Indagato un ragazzo rumeno di 21 anni conoscente della famiglia

Maria UngureanuBenevento – Violentata ed uccisa. Questo è quanto è accaduto alla piccola Maria Ungureanu, una bimba rumena di nove anni trovata morta il 20 giugno scorso in una piscina di un casale-resort di San Salvatore Telesino, nel Sannio. Gli inquirenti hanno individuato come probabile responsabile dell’efferata violenza, Daniel, un giovane rumeno di 21 anni, conoscente della piccola Maria. “Dall’autopsia sono stati rilevati dei graffi sulla schiena“: lo afferma l’avvocato della famiglia della bimba Michele D’Occhio. “I genitori di Maria – ha aggiunto – sono profondamente turbati perché l’indagato era considerato persona di famiglia”. “Sono molto turbati – ha spiegato l’avvocato D’Occhio – anche perché la persona sospettata era considerata da loro una persona di famiglia e spesso veniva aiutata anche a cercare lavoro”. “Mi sarei aspettato anche oggi altri rilievi sulla scena del ritrovamento, magari impronte visto che domenica pioveva – ha proseguito il legale – Si vede che i Carabinieri hanno completato il lavoro”. “I genitori di Maria – ha riferito l’avvocato D’Occhio – mi hanno raccontato che la bambina è tornata a casa dalla chiesa e poi è uscita per partecipare alla processione e poi è scomparsa. Quando ho saputo della morte – conclude D’Occhio – ho sentito che sarebbe stata in ogni caso una tragedia, ma sarebbe stata più sopportabile se fosse stato un incidente”.

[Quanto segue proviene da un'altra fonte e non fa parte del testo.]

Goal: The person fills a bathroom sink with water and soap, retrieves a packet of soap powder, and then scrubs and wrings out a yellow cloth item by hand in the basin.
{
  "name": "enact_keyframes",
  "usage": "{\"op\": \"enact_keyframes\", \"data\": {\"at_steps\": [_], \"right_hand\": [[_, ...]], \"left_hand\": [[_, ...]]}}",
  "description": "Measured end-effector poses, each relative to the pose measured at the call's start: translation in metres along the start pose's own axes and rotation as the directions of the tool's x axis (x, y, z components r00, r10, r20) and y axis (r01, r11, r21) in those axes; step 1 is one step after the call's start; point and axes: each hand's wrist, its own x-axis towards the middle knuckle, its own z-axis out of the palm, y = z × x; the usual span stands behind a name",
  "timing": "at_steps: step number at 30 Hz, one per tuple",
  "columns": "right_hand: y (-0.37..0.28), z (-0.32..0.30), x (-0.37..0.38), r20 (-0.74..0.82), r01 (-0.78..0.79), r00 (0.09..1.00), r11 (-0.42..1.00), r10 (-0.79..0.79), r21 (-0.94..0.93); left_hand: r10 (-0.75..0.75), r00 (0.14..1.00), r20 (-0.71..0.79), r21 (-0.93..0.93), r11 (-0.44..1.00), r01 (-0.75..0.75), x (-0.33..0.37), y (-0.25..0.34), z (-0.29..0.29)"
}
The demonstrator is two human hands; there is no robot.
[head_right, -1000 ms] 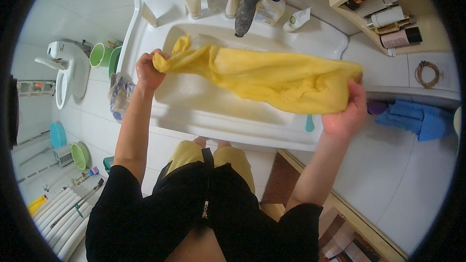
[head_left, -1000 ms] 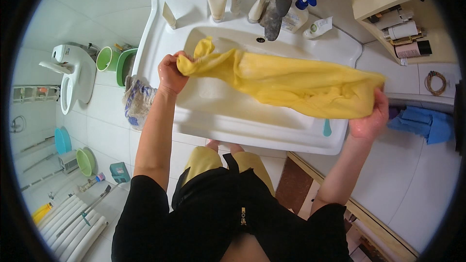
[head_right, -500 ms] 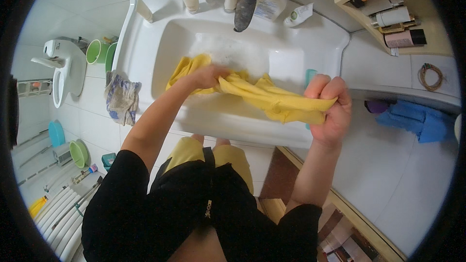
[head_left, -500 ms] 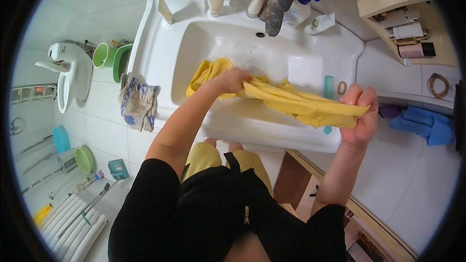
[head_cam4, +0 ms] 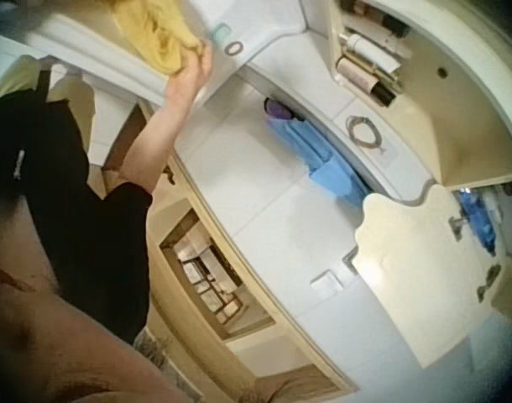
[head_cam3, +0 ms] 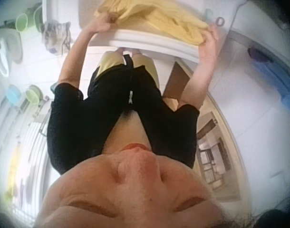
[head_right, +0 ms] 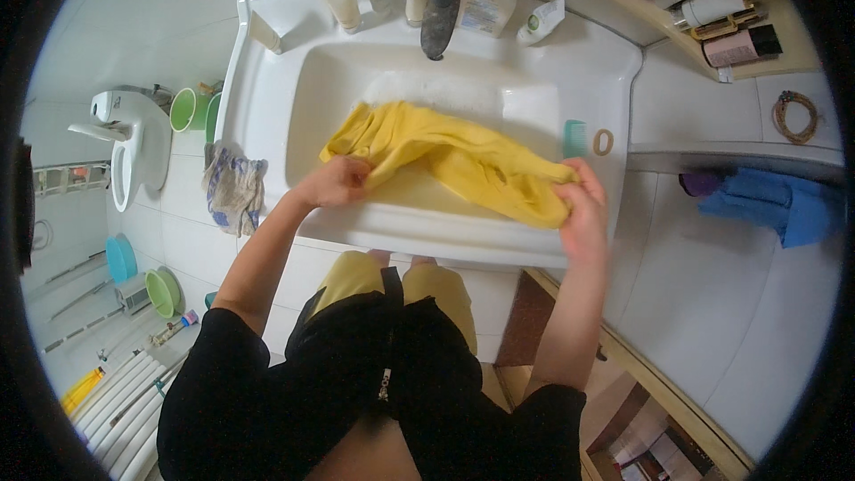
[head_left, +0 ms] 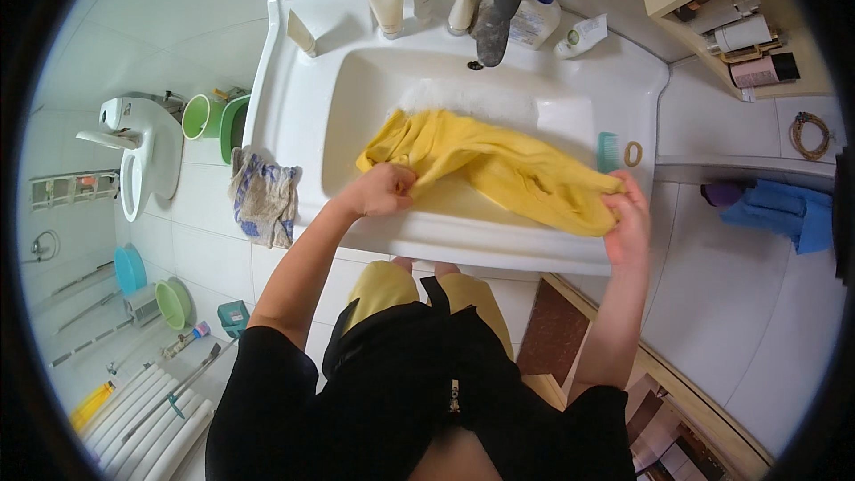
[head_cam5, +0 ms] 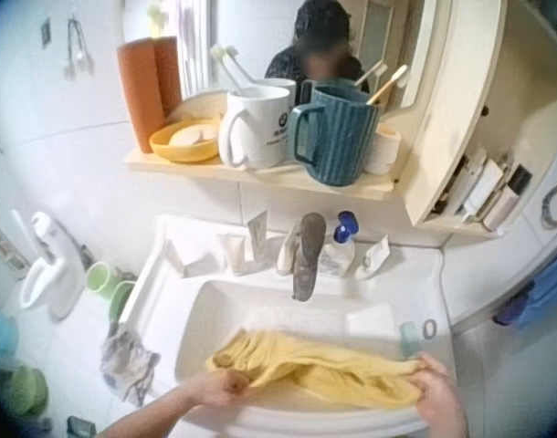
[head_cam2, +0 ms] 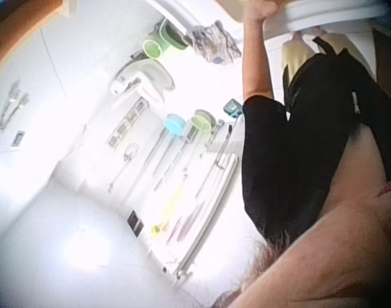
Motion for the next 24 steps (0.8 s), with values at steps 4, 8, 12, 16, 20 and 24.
{"op": "enact_keyframes", "data": {"at_steps": [4,8,12,16,20,24], "right_hand": [[0.018,-0.004,-0.005,0.190,0.054,0.982,0.967,-0.006,-0.249],[0.000,0.005,-0.022,0.338,0.248,0.926,0.945,-0.166,-0.214],[-0.020,-0.004,-0.039,0.564,0.422,0.790,0.880,-0.240,-0.218],[-0.029,-0.002,-0.055,0.547,0.422,0.807,0.865,-0.222,-0.271],[-0.020,-0.019,-0.054,0.326,0.398,0.894,0.880,-0.308,-0.260],[-0.024,-0.016,-0.050,0.124,0.433,0.899,0.892,-0.419,-0.127]], "left_hand": [[-0.331,0.944,-0.013,0.085,0.940,0.331,0.019,-0.022,0.020],[-0.363,0.931,-0.046,0.442,0.828,0.345,0.052,-0.010,0.036],[-0.407,0.909,0.086,0.554,0.778,0.296,0.077,0.015,0.045],[-0.281,0.942,0.181,0.653,0.751,0.098,0.085,0.014,0.057],[-0.147,0.983,-0.112,0.591,0.785,0.185,0.074,0.007,0.037],[-0.018,0.737,-0.675,0.243,0.938,0.246,0.037,0.022,-0.021]]}}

La morte della piccola sarebbe avvenuta per annegamento. Gli inquirenti vogliono ora capire se la violenza subita si possa riferire ad un caso isolato oppure sia stato ripetuto. Intanto l’abitazione del giovane rumeno indagato è stata perquisita e l’uomo è stato iscritto nel registro degli indagati per omicidio e violenza sessuale. Un atto dovuto per consentirgli di nominare un perito di parte che assistesse all’autopsia. Daniel si difende dalle accuse così: “Sono innocente, non avrei mai potuto farle del male. Per me era come una sorella”.